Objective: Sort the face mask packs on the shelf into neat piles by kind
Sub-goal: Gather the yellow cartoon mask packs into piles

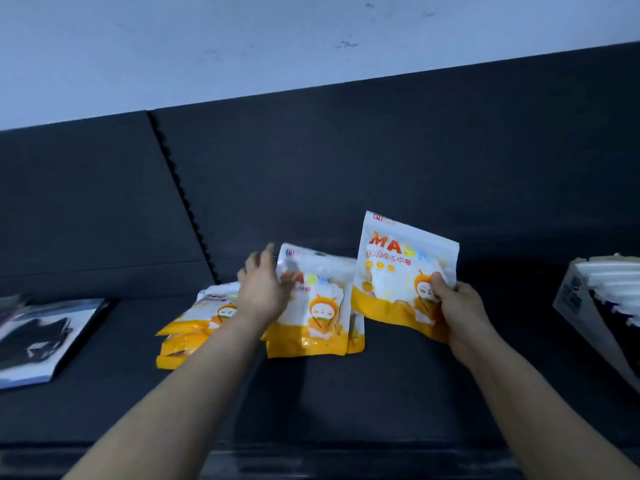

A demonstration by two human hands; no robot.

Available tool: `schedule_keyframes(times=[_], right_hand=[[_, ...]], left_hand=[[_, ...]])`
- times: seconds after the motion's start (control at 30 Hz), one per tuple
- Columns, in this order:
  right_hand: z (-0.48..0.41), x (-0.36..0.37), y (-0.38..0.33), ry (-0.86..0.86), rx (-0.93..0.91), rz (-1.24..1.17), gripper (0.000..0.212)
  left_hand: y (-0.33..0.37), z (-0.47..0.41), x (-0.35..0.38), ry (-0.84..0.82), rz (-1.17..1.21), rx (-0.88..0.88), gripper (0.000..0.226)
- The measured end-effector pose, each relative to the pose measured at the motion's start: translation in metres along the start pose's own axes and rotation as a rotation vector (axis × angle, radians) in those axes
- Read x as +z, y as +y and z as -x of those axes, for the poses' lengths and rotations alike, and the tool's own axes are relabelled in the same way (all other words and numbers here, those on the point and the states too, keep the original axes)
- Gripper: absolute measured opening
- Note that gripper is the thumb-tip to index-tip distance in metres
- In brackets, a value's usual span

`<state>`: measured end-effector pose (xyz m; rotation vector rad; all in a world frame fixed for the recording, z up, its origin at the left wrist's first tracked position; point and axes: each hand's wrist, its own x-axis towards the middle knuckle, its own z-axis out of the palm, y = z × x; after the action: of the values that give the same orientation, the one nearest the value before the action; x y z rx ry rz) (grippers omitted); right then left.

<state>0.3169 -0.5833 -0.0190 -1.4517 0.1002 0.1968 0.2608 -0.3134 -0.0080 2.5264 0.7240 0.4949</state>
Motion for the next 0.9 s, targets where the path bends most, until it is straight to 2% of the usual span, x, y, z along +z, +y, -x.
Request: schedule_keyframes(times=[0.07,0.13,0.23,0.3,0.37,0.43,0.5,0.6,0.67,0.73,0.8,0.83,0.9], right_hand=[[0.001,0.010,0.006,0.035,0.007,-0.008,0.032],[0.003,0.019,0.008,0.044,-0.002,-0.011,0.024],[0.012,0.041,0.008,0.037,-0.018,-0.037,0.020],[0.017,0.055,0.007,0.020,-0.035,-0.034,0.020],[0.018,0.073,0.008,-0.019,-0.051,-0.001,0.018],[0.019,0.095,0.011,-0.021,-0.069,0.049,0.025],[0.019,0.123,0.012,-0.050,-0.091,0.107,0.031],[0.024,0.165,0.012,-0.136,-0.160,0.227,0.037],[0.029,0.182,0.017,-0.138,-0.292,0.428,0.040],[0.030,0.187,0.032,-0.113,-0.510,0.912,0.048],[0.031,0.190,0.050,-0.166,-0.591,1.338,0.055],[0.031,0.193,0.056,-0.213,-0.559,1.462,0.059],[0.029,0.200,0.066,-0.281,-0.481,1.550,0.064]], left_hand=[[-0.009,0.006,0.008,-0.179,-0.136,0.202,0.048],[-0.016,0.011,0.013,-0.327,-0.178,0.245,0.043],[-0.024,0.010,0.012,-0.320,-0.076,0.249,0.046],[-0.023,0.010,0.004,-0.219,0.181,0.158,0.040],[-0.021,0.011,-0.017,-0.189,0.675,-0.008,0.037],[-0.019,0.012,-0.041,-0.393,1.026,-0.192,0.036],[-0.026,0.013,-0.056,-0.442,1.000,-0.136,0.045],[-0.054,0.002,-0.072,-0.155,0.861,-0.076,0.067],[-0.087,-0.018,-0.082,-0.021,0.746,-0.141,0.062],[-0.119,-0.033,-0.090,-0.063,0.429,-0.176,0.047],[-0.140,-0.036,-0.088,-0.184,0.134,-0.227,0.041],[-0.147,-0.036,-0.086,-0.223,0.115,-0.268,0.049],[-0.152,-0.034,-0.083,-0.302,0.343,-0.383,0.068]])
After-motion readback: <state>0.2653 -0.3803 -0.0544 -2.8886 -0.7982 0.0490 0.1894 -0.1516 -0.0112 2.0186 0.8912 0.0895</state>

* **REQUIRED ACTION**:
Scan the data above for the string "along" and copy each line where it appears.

* **COMPLETED TASK**:
- The measured end-effector pose, each relative to the pose measured at the motion's start: translation in metres along the start pose's own axes and rotation as a rotation vector (axis × angle, radians) in those axes
Motion for the next 0.9 s, targets where the path bends most, until it is straight to 2% of the usual span, x, y, z along +z, +y, -x.

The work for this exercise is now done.